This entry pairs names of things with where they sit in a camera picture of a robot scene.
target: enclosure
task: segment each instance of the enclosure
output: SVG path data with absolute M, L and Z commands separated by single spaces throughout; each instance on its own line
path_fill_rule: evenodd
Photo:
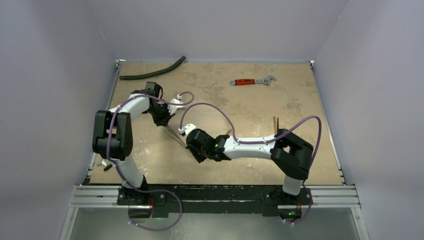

## Action item:
A verbatim reproduction of each entry is expected, with every picture omitted.

## Exercise response:
This entry pairs names of things with where they sit in a camera picture of a robot scene.
target: enclosure
task: segment each instance of the enclosure
output: SVG path data with absolute M, L and Z commands separated by single spaces throughout; each instance on its own line
path_fill_rule: evenodd
Photo:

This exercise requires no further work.